EXERCISE DESCRIPTION:
Find the line containing "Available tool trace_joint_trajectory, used" in the records below. Copy exactly that line and each one after it, ending at the line containing "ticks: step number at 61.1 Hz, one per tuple", and nothing more.

★ ★ ★ ★ ★ ★ ★

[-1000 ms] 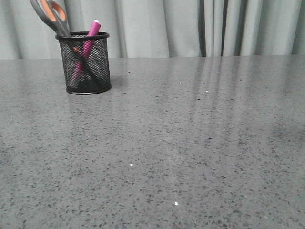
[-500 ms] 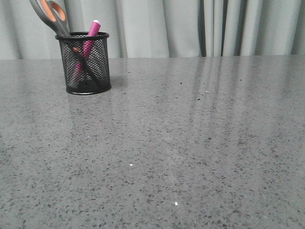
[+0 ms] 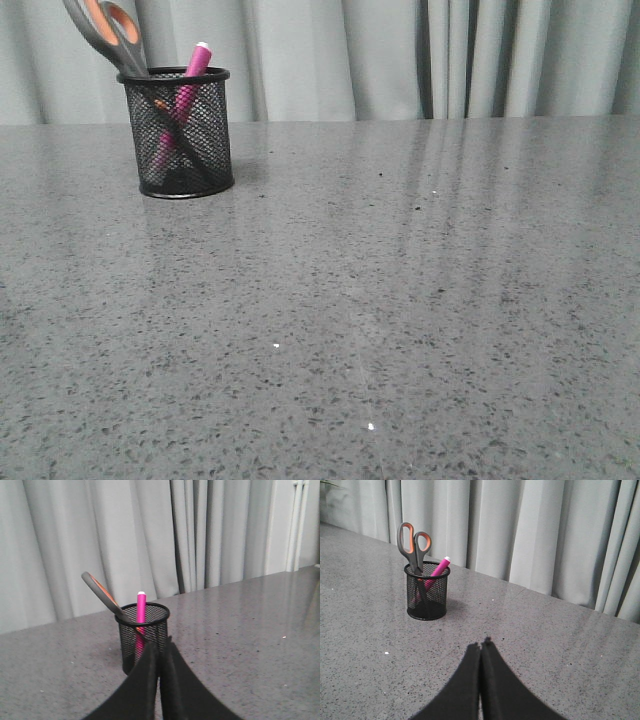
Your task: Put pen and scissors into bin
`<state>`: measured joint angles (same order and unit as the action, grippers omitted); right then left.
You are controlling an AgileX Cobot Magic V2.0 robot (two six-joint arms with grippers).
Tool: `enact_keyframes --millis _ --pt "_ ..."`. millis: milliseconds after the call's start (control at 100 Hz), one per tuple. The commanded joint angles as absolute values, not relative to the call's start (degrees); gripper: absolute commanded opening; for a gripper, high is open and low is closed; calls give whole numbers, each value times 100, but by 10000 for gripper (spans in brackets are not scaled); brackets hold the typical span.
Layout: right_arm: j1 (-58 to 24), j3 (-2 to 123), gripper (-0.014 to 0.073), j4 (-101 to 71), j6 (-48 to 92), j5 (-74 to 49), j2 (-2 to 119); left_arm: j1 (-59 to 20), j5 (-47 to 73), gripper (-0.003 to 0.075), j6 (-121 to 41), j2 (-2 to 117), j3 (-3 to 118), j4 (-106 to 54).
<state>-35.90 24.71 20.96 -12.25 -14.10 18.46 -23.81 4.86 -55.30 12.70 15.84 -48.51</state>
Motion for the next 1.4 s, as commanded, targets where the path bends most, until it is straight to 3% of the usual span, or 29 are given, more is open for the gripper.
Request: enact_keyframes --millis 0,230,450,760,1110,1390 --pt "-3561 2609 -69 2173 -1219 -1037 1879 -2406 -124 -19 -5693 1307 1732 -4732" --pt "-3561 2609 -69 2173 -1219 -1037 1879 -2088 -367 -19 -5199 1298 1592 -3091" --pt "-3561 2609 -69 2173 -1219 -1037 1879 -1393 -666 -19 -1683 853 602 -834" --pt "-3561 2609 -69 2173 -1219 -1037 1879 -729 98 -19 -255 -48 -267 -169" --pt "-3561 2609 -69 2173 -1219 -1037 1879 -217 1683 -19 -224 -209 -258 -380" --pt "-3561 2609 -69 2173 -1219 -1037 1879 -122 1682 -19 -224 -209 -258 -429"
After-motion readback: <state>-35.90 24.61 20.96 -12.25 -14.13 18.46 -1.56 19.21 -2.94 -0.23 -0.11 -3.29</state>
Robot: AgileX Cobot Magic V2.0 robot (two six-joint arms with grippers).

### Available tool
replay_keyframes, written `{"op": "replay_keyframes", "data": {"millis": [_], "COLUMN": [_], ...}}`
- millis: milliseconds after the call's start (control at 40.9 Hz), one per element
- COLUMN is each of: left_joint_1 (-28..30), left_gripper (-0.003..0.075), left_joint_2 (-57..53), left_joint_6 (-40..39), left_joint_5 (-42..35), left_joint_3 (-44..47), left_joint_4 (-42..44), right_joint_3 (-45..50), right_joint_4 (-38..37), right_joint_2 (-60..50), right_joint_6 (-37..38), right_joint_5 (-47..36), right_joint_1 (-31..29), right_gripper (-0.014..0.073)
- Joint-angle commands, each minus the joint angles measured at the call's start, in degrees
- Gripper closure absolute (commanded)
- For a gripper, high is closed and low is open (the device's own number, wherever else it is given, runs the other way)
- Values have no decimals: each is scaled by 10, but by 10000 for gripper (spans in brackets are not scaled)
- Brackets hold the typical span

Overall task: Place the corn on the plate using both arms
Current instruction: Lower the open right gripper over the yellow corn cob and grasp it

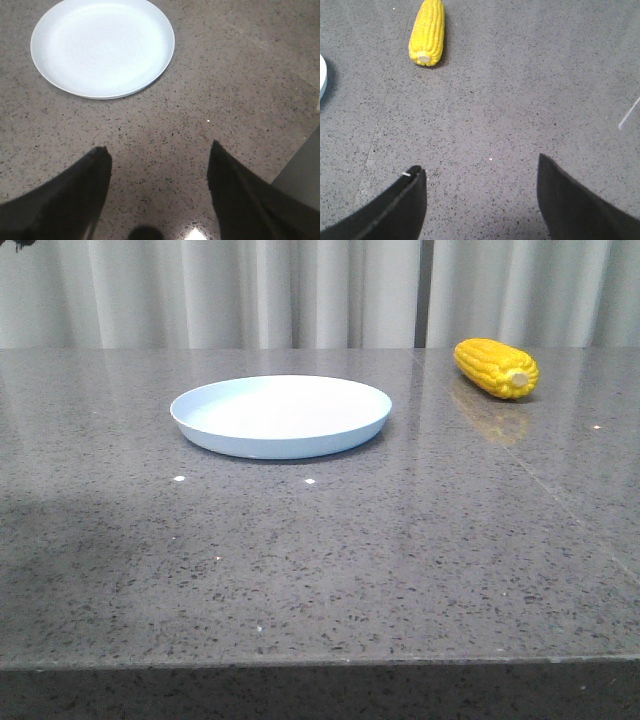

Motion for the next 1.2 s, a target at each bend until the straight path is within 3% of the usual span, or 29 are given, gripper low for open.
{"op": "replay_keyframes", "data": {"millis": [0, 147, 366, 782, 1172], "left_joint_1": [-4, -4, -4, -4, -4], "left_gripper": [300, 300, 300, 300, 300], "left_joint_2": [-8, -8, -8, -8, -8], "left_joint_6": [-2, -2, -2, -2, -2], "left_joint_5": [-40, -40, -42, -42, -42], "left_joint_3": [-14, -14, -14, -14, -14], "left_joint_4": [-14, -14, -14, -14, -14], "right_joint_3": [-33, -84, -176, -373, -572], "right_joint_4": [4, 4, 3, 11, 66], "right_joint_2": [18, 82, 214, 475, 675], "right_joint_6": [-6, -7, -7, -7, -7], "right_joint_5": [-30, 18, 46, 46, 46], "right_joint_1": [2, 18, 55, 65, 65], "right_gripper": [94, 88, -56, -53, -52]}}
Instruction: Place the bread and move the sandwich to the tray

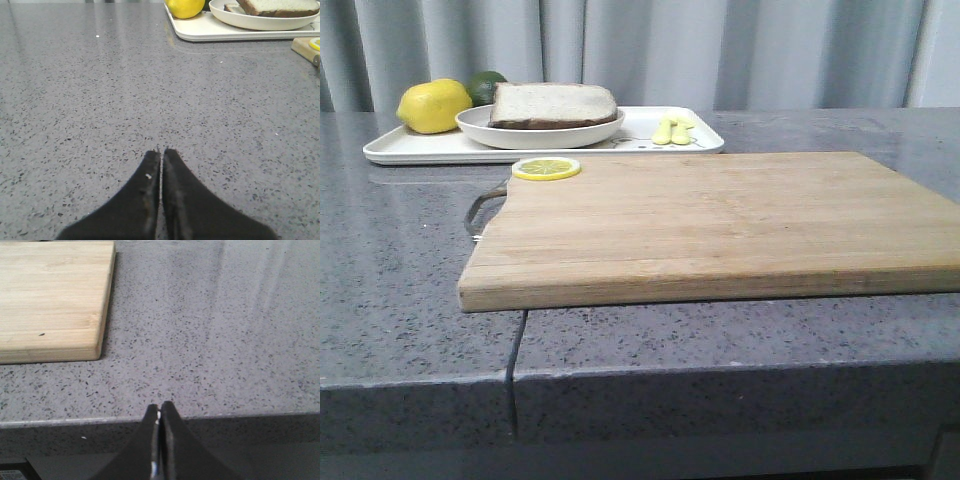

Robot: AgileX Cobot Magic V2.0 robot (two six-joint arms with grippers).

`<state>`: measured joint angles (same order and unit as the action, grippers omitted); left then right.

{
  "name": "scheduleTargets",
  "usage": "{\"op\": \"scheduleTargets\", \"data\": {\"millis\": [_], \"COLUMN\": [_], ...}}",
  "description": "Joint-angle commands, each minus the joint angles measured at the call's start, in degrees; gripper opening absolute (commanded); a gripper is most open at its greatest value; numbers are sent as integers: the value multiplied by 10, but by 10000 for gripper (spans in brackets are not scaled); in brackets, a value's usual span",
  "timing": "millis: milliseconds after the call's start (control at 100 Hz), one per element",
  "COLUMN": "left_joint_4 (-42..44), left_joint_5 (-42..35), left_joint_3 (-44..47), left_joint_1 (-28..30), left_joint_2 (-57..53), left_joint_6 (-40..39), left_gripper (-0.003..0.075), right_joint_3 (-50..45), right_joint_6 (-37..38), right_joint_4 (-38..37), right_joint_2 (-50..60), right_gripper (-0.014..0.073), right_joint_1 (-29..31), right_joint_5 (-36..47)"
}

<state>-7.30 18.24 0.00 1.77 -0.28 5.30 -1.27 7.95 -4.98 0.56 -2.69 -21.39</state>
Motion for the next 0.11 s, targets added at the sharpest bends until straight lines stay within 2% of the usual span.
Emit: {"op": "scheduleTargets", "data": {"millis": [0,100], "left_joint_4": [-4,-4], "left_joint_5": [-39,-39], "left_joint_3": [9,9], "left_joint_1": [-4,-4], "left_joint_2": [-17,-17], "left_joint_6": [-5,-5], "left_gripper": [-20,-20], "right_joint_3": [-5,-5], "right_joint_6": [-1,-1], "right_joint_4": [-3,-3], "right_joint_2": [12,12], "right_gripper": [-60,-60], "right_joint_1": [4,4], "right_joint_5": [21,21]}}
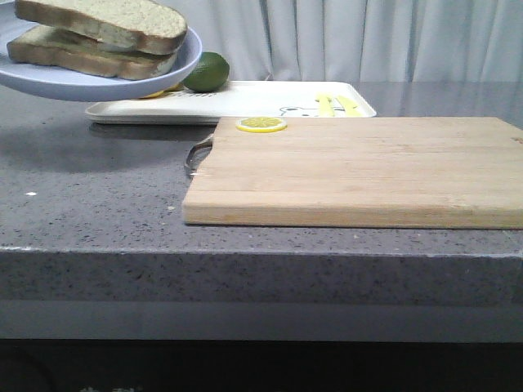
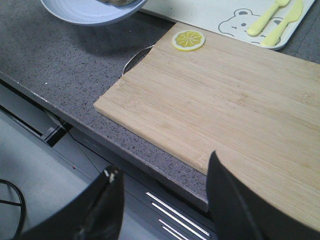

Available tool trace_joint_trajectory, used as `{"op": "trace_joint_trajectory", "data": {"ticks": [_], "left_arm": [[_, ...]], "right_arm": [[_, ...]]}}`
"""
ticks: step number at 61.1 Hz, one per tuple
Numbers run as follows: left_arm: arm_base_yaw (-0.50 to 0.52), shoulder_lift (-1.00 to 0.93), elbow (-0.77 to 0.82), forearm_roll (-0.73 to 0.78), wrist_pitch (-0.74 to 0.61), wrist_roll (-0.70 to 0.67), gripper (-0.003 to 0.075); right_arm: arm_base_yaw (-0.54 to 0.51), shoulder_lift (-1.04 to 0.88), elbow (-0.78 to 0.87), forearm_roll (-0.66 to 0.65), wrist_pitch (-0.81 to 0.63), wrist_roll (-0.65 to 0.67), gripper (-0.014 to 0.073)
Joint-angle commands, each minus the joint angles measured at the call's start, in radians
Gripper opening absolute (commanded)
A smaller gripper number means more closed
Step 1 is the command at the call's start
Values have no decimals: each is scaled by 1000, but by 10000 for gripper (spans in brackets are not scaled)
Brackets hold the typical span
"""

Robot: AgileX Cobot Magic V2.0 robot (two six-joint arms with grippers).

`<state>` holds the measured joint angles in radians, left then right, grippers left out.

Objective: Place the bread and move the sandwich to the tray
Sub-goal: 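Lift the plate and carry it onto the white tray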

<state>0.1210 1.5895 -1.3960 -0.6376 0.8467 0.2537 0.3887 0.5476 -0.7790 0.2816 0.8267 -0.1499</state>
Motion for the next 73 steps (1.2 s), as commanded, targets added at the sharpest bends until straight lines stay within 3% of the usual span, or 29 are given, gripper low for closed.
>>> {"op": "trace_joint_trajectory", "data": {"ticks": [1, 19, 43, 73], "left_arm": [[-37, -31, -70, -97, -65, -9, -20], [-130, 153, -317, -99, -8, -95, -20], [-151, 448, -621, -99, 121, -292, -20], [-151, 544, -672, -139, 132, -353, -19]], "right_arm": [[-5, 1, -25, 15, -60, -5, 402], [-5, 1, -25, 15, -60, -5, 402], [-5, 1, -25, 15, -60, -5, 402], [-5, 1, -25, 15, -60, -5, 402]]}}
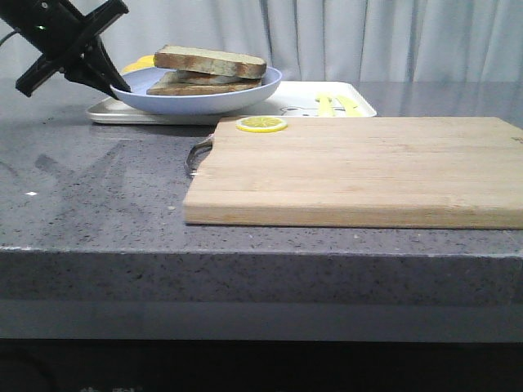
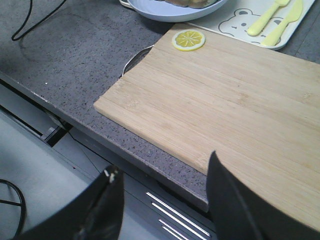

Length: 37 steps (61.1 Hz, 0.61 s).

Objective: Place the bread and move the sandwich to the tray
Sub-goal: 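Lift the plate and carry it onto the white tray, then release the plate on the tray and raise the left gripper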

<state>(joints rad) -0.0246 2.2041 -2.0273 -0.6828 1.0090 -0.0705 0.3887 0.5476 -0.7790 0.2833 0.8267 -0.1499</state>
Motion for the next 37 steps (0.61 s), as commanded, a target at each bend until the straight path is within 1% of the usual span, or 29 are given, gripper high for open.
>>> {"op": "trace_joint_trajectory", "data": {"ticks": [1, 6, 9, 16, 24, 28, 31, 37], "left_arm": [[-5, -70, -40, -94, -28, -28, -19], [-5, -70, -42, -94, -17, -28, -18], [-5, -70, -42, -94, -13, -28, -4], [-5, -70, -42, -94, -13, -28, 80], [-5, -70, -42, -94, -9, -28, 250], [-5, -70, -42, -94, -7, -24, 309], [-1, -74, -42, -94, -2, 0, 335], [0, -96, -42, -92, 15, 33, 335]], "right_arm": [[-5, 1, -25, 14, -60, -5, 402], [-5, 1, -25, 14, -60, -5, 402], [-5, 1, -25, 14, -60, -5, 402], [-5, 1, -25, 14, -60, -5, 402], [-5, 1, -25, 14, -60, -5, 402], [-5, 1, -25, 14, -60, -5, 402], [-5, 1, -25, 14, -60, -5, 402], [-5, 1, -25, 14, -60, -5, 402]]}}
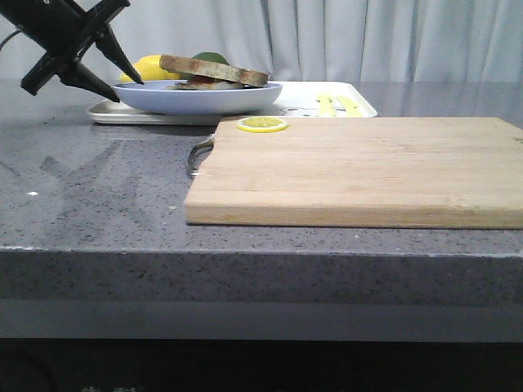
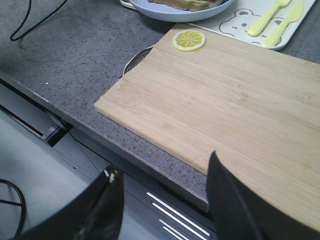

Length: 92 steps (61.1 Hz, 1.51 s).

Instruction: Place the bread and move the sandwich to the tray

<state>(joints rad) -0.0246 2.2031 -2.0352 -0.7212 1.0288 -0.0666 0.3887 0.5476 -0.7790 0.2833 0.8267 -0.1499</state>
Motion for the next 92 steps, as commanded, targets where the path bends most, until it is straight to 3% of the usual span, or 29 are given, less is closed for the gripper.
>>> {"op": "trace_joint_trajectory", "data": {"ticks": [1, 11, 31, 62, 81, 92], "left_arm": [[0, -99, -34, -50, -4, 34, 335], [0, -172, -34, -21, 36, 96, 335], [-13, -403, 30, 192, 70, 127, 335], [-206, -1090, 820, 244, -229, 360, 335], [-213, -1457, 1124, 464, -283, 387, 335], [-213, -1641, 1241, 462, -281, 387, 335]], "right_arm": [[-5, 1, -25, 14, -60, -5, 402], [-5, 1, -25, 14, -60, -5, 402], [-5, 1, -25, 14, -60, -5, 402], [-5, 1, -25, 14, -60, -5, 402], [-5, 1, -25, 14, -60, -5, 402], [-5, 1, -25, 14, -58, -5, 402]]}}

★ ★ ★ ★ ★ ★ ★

FINISHED EXERCISE:
Available tool trace_joint_trajectory, used as `{"op": "trace_joint_trajectory", "data": {"ticks": [_], "left_arm": [[_, ...]], "right_arm": [[_, ...]]}}`
"""
ticks: step number at 61.1 Hz, one per tuple

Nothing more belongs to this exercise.